With a new report showing increasing scepticism around the safety and effectiveness of vaccines, we look at the social drivers behind this shift and ask what can be done to increase uptake.


Mistrust in vaccination is growing, both in high-income and low-income countries. A new survey published by the Wellcome Trust shows that, across the globe, only 79% of people believe that vaccines are safe – a figure that drops to 59% in Western Europe. The Wellcome Global Monitor 2018 surveyed over 140,000 people from more than 140 countries to find out more about their perceptions of science and of global health challenges. Part of the study focused on vaccination and how people think about it. “What we find is a complex picture and we are talking of correlation rather than causation, but the trend we see is that the more wealthy a country is, the more distrust in vaccines there is. And the more people trust science, the more likely they are to trust vaccines,” Imran Khan, Head of Public Engagement at the Wellcome Trust, points out. 
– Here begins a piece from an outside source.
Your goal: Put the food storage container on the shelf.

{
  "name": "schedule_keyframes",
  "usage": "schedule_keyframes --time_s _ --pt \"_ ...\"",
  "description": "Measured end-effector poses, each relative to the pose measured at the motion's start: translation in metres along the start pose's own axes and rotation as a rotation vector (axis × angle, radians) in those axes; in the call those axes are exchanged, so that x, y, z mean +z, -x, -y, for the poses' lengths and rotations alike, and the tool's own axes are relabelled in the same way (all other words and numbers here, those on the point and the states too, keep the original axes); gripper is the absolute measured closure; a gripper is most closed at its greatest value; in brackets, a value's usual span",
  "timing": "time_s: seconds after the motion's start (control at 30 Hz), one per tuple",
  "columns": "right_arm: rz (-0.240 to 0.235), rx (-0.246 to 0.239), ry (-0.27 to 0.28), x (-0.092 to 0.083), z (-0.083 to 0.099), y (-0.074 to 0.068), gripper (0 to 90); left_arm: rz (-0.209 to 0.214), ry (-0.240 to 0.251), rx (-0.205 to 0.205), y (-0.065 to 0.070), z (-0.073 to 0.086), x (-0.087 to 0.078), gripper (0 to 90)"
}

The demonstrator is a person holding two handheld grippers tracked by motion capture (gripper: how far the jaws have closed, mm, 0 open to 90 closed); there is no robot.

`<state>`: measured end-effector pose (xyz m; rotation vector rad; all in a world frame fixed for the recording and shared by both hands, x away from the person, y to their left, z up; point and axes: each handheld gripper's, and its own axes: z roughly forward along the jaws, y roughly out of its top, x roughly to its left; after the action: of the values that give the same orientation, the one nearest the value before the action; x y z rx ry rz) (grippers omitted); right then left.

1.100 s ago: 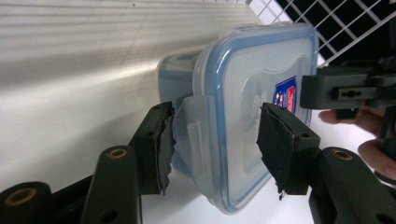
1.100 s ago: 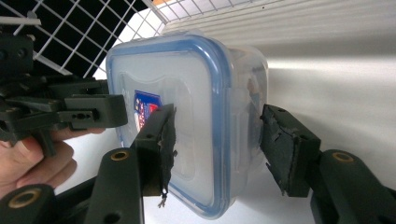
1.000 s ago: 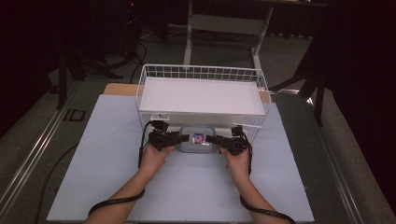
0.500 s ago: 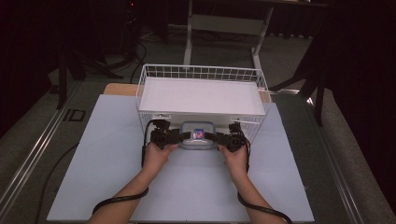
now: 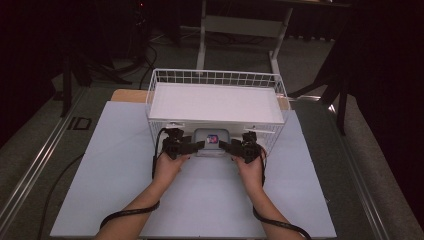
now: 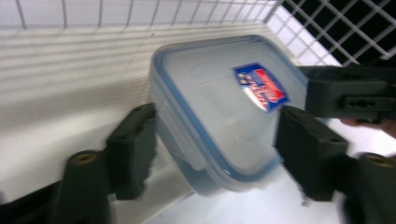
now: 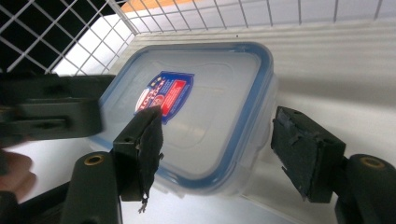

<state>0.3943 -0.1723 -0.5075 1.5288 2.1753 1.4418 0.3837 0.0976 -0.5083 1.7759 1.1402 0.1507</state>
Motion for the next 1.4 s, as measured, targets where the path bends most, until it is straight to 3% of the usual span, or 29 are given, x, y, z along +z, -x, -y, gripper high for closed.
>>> schedule_keyframes --time_s 0.07,0.1,0.13,0.17,0.23,0.3,0.37,0.53,0.73,0.83,0.93,1.07,1.2,1.23,1.3,1.4 --pt "0.014 -0.035 0.02 -0.005 0.0 -0.002 28.7 -0.009 0.014 0.032 0.002 0.002 -0.005 21.1" --pt "0.013 -0.048 0.025 -0.007 0.0 -0.003 28.6 0.005 0.031 0.058 0.002 0.003 -0.008 16.9" --pt "0.014 -0.057 0.031 -0.011 0.001 -0.005 28.3 0.012 0.055 0.032 0.005 0.005 -0.012 15.1" --pt "0.014 -0.048 0.027 -0.015 0.001 -0.007 26.8 0.016 0.072 0.047 0.006 0.006 -0.016 15.0" --pt "-0.014 -0.075 0.036 -0.021 0.001 -0.008 17.3 0.032 0.077 0.089 0.009 0.008 -0.023 9.2" --pt "-0.031 -0.107 0.049 -0.031 0.001 -0.013 15.9 0.036 0.065 0.137 0.014 0.011 -0.031 4.0" --pt "-0.025 -0.117 0.046 -0.034 0.001 -0.015 15.3 0.055 0.065 0.161 0.018 0.015 -0.039 3.4" --pt "-0.039 -0.144 0.032 -0.041 0.006 -0.028 14.2 0.079 0.079 0.182 0.03 0.028 -0.061 2.8" --pt "-0.117 -0.124 0.071 -0.048 0.011 -0.046 12.8 0.114 0.11 0.192 0.044 0.036 -0.09 2.8" --pt "-0.108 -0.145 0.06 -0.046 0.015 -0.05 14.3 0.116 0.113 0.198 0.049 0.04 -0.102 2.8" --pt "-0.107 -0.149 0.043 -0.044 0.02 -0.051 18.9 0.104 0.094 0.226 0.055 0.049 -0.112 2.8" --pt "-0.06 -0.182 0.021 -0.04 0.03 -0.054 34.9 0.11 0.105 0.239 0.059 0.064 -0.125 2.8" --pt "-0.021 -0.214 -0.007 -0.034 0.036 -0.056 58.8 0.098 0.123 0.277 0.059 0.077 -0.131 2.8" --pt "-0.021 -0.213 -0.012 -0.032 0.037 -0.056 68.6 0.091 0.124 0.283 0.059 0.079 -0.131 2.8" --pt "-0.04 -0.206 -0.039 -0.026 0.038 -0.054 86.3 0.091 0.135 0.277 0.055 0.084 -0.131 2.8" --pt "-0.01 -0.205 -0.051 -0.018 0.039 -0.053 89.5 0.098 0.144 0.245 0.048 0.089 -0.131 2.8"
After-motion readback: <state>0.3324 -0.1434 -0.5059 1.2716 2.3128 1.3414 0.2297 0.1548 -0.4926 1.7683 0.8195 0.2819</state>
This loss of faith in the safety and efficacy of vaccination is not a new subject. This year, it has even prompted the World Health Organization (WHO) to call vaccine hesitancy one of the top 10 biggest global health threats. In many countries, a growing number of parents express their concerns over the idea of vaccinating their children. One of the most recent examples is Scotland, where the number of children receiving the MMR vaccine by five years of age was reported to have fallen from 97% to 96.6% in the last year. 

The reasons why people refuse vaccination are multiple, and complex. They often vary with the local context, the scares of the day and the personal history of the individuals involved. Getting a more coherent picture of these evolutions is crucial to better address this major global health problem, whose consequences are already starting to be seen on health systems. 


Back from the pages of history 

While vaccination protects individuals from infectious diseases, it also stops the spread of those illnesses to the larger population. This means that even people who cannot get vaccinated for medical reasons can be protected. This is the concept of “herd immunity”, but it only works if enough of the population, usually between 85 and 95%, gets the vaccine. For the most contagious diseases, like measles, a drop of the vaccination coverage below 90 or 95% of the population is problematic, but this is less the case for less contagious diseases, such as polio. 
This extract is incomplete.